====== GIVEN MATERIAL
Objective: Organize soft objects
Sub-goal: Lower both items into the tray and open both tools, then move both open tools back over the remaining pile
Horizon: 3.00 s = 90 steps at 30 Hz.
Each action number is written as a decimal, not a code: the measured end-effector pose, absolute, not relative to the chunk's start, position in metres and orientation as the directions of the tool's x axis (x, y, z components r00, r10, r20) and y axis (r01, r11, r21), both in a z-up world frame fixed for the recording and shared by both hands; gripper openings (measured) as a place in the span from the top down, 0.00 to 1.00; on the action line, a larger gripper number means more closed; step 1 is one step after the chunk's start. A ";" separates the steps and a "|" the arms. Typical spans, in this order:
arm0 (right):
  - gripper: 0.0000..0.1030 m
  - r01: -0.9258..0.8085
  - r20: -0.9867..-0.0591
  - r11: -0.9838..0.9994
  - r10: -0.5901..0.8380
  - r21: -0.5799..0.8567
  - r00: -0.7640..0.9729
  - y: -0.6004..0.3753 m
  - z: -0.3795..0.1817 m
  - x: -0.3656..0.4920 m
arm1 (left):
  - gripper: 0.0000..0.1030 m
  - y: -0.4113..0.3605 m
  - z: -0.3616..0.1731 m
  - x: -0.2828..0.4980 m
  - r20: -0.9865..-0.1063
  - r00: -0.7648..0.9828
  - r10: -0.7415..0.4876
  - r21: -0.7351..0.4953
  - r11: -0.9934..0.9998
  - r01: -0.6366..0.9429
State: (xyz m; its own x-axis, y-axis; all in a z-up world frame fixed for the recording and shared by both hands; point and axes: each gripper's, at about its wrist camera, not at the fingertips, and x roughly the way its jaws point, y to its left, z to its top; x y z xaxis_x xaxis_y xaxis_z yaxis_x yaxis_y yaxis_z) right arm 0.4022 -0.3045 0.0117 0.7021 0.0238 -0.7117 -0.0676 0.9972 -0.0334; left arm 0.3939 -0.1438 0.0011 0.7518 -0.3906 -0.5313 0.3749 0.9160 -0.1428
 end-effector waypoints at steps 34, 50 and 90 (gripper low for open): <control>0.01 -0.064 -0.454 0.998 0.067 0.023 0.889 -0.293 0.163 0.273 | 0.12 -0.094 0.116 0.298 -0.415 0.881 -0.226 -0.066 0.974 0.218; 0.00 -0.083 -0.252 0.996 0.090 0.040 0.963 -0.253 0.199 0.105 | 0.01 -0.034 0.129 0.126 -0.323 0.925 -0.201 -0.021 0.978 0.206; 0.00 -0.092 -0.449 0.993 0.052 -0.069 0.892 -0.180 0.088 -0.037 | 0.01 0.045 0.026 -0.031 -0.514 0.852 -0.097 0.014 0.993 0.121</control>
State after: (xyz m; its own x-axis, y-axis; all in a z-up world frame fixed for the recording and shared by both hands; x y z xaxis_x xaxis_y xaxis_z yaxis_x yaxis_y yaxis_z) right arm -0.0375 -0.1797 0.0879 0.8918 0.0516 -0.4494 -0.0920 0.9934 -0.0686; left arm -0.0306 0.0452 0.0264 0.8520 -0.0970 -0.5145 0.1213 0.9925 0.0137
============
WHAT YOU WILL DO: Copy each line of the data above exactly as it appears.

RESPONSE AREA:
Objective: Organize soft objects
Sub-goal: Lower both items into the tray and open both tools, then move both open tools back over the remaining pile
Horizon: 3.00 s = 90 steps at 30 Hz.
Each action number is written as a decimal, not a code: the measured end-effector pose, absolute, not relative to the chunk's start, position in metres and orientation as the directions of the tool's x axis (x, y, z components r00, r10, r20) and y axis (r01, r11, r21), both in a z-up world frame fixed for the recording and shared by both hands; gripper openings (measured) as a place in the span from the top down, 0.00 to 1.00; on the action line, a larger gripper number means more closed; step 1 is one step after the chunk's start. A ";" separates the steps and a "|" the arms. Typical spans, in this order:
arm0 (right):
  - gripper: 0.0000..0.1030 m
  - r01: -0.9258..0.8085
  - r20: -0.9867..-0.0591
  - r11: -0.9838..0.9994
  - r10: -0.5901..0.8380
  - r21: -0.5799..0.8567
  - r00: -0.7640..0.9729
  - y: -0.6004..0.3753 m
  - z: -0.3795..0.1817 m
  - x: -0.3656..0.4920 m
arm1 (left):
  - gripper: 0.0000..0.1030 m
  - y: -0.4113..0.3605 m
  - z: -0.3616..0.1731 m
  - x: -0.2828..0.4980 m
  - r20: -0.9865..-0.1063
  - r00: -0.7648..0.9828
  - r10: -0.7415..0.4876
  - r21: -0.7351..0.4953
  - r11: -0.9934..0.9998
  - r01: -0.6366..0.9429
State: (xyz m; its own x-axis, y-axis; all in a z-up world frame fixed for the recording and shared by both hands; point and axes: each gripper's, at about its wrist camera, not at the fingertips, and x roughly the way its jaws point, y to its left, z to its top; x y z xaxis_x xaxis_y xaxis_z yaxis_x yaxis_y yaxis_z) right arm 0.4022 -0.3045 0.0117 0.7021 0.0238 -0.7117 -0.0676 0.9972 -0.0334; left arm 0.3939 -0.1438 0.0011 0.7518 -0.3906 -0.5313 0.3749 0.9160 -0.1428
 end-effector waypoints at steps 34, 50 and 90 (gripper low for open): <control>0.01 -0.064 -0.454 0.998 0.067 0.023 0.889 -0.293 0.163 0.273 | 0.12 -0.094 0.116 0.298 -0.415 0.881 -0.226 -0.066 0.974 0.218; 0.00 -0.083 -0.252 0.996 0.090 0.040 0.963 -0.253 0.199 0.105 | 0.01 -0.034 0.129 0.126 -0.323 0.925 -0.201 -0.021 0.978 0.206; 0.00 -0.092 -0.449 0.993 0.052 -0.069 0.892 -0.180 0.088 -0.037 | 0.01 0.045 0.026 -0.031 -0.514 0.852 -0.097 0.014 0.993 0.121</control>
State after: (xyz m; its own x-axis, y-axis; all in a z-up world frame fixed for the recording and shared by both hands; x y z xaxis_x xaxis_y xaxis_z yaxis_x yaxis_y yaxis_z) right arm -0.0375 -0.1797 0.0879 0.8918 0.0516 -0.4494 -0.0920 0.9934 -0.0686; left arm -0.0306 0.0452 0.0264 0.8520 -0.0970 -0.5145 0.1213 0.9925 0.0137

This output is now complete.